There are other sensible, if belated, measures, and Migration Watch broadly welcomes them. But these tighter measures should have been in place when the points-based system was introduced on January 1 2021. The massive surge in net migration to three-quarters of a million in 2022 was only too foreseeable and Migration Watch warned it would happen as far back as 2018 when Sir Sajid Javid, as Home Secretary, instigated his flaky White Paper consultation process. We say ‘flaky’ because well over 100 of those taking part (‘stakeholders’, as they were called) were mainly loose-control, high-immigration enthusiasts and activists.

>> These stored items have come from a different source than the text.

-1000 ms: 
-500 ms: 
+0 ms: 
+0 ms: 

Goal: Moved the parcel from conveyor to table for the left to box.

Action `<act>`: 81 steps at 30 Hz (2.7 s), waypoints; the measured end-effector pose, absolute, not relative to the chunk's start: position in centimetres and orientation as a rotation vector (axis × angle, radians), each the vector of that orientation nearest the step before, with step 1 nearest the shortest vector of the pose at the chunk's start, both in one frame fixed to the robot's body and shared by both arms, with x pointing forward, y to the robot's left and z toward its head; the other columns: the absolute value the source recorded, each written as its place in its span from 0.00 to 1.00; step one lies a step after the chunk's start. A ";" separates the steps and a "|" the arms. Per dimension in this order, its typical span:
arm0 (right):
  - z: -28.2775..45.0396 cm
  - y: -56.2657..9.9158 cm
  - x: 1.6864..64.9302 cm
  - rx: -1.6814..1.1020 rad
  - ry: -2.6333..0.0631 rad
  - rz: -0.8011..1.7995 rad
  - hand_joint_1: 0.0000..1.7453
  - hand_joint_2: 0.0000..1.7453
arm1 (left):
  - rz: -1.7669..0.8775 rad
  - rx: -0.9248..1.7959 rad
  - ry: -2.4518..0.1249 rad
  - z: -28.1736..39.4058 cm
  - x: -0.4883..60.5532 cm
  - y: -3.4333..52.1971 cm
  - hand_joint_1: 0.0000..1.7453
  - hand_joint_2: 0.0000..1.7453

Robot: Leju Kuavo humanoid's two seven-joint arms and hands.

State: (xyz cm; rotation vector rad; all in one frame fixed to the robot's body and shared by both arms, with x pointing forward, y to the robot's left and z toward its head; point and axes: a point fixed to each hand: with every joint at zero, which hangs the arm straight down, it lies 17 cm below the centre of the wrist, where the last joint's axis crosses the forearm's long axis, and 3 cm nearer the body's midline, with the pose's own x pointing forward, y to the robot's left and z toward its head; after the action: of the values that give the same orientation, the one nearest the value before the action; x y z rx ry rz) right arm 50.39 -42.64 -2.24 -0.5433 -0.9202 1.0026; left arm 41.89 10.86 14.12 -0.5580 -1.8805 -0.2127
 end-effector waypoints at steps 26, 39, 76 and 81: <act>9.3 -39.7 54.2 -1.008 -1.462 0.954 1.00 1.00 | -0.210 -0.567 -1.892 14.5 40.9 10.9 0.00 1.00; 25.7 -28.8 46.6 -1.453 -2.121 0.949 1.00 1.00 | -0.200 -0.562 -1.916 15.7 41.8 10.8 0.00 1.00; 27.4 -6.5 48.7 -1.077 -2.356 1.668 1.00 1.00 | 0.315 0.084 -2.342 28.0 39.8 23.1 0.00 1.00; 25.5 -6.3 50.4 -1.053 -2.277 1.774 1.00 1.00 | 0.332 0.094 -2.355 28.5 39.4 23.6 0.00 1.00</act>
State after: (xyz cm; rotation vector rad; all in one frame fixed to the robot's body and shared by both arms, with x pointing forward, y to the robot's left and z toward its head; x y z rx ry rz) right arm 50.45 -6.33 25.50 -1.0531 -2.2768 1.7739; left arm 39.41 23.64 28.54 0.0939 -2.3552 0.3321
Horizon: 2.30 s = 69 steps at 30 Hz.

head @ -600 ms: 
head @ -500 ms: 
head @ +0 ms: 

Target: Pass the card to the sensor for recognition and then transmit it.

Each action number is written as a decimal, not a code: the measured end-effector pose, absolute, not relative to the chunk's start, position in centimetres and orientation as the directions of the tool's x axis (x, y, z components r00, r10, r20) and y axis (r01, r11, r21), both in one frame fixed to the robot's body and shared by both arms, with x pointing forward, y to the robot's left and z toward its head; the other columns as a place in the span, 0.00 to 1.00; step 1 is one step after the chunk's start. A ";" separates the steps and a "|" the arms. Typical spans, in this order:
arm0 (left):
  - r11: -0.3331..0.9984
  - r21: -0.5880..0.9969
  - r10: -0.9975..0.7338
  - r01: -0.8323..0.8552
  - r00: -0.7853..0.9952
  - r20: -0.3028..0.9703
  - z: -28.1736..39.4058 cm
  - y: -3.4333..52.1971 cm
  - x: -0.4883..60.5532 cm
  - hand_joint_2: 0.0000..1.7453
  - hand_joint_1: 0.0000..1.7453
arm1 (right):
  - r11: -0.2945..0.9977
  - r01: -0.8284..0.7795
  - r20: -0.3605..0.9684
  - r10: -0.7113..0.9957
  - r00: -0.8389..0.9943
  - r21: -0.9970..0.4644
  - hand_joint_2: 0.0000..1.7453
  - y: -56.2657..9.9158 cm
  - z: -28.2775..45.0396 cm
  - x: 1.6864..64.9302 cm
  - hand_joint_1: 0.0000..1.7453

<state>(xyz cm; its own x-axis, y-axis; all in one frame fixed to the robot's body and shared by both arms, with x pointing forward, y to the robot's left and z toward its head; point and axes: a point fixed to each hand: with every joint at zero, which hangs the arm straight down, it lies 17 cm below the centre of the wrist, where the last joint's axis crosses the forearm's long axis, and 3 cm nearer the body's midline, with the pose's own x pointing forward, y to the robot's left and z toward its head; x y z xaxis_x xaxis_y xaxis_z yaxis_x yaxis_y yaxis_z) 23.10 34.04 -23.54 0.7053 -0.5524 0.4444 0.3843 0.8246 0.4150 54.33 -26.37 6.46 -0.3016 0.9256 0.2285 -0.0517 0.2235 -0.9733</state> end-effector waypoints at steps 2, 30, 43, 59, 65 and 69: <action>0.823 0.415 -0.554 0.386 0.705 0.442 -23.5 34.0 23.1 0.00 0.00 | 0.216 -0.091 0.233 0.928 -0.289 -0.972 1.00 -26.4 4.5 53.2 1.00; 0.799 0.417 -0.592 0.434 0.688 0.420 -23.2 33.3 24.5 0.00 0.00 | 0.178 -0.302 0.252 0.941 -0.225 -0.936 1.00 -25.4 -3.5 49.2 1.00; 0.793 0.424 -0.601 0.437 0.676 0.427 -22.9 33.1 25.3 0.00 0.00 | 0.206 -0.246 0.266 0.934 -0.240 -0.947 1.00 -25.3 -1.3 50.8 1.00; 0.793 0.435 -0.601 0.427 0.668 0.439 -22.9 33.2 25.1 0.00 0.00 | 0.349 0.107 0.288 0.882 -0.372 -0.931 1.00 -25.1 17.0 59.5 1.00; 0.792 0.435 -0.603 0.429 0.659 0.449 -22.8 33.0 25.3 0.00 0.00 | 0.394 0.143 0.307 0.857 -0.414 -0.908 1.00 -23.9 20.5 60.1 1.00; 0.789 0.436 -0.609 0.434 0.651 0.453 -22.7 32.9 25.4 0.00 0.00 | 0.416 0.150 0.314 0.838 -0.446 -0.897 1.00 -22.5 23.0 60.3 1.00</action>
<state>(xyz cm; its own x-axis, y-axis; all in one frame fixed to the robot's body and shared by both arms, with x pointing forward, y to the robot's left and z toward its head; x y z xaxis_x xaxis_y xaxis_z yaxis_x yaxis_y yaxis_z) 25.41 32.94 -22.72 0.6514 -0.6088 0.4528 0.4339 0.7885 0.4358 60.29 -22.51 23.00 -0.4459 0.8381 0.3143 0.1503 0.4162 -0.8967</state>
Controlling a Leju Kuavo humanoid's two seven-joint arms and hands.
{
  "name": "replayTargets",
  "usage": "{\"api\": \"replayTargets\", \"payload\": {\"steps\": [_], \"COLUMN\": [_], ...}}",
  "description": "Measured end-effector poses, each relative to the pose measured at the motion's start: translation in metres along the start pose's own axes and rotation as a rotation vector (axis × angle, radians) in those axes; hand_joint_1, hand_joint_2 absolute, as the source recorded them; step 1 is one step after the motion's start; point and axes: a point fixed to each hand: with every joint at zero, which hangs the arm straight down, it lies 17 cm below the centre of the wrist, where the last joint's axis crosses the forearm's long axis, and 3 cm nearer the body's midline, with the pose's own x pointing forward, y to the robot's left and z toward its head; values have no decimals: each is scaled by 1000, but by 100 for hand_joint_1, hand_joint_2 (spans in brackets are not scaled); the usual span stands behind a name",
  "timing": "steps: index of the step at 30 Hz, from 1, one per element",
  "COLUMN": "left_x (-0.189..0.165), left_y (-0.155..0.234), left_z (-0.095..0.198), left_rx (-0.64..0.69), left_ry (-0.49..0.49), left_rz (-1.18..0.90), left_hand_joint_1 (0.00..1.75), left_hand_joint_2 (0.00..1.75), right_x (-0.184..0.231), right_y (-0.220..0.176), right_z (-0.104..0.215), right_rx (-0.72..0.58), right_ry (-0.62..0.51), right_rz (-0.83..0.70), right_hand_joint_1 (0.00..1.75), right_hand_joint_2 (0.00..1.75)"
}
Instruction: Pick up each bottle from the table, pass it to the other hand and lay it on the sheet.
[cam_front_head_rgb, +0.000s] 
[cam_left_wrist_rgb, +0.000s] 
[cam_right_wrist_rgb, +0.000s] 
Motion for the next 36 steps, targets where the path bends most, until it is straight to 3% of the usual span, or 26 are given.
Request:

As far as we could make out at the time, Migration Watch were the only Cassandras in the room.
Fraser Nelson wrote in the Daily Telegraph on February 29 that ‘the post-Brexit immigration surge was an accident’ and that the government was ‘blinded to what was going on when they began to treat faulty OBR [Office for Budget Responsibility] modelling as gospel’.
Jack Montgomery, who was editor of Breitbart in the years we are talking about, posted this message on social media: ‘Fraser Nelson says the surge in immigration was “all by accident, not design”. Sadly, this is untrue; I reported four years ago on @MigrationWatch et al warning we would get this result, as the “Australian-style points-based” system has no cap. The Tories knew this would happen.’
He further posted: ‘I actually have reporting in this vein going back to 2018, before the end of the Brexit transition, when Javid was still Home Secretary. The idea that the consequences of the Tories’ post-Brexit immigration policy were unforeseen is absolutely, 100 per cent bogus.’
Going back to the latest changes to the immigration rules, will they make a difference? Possibly a marginal difference, although we won’t know until after the election. Fact is, employers and universities will have control of who they bring in. Employers still won’t have to look locally first. There is still no limit to the number of workers or students who can come. Moreover, there will still be only cursory vetting of visa applicants and no interviews in the country of origin.
Forgive us for repeating the following numbers but they are critically important and we mustn’t lose sight of them:
- The number of foreigners granted visas to live in the UK hit a record 1.4million last year.
‘Net’ Migration (the difference between the number of immigrants and the number of emigrants) is now about 700,000. - Annual net migration of 600,000 means a population growth of 20million by 2046 (equal to about 18 Birminghams).
- The Office for National Statistics predicts that the British population will grow by 6.6million by 2036. Shockingly, 6.1 million of this increase (92 per cent) is attributed to immigration alone (that’s roughly equivalent to adding five Birminghams to the UK in just 12 years).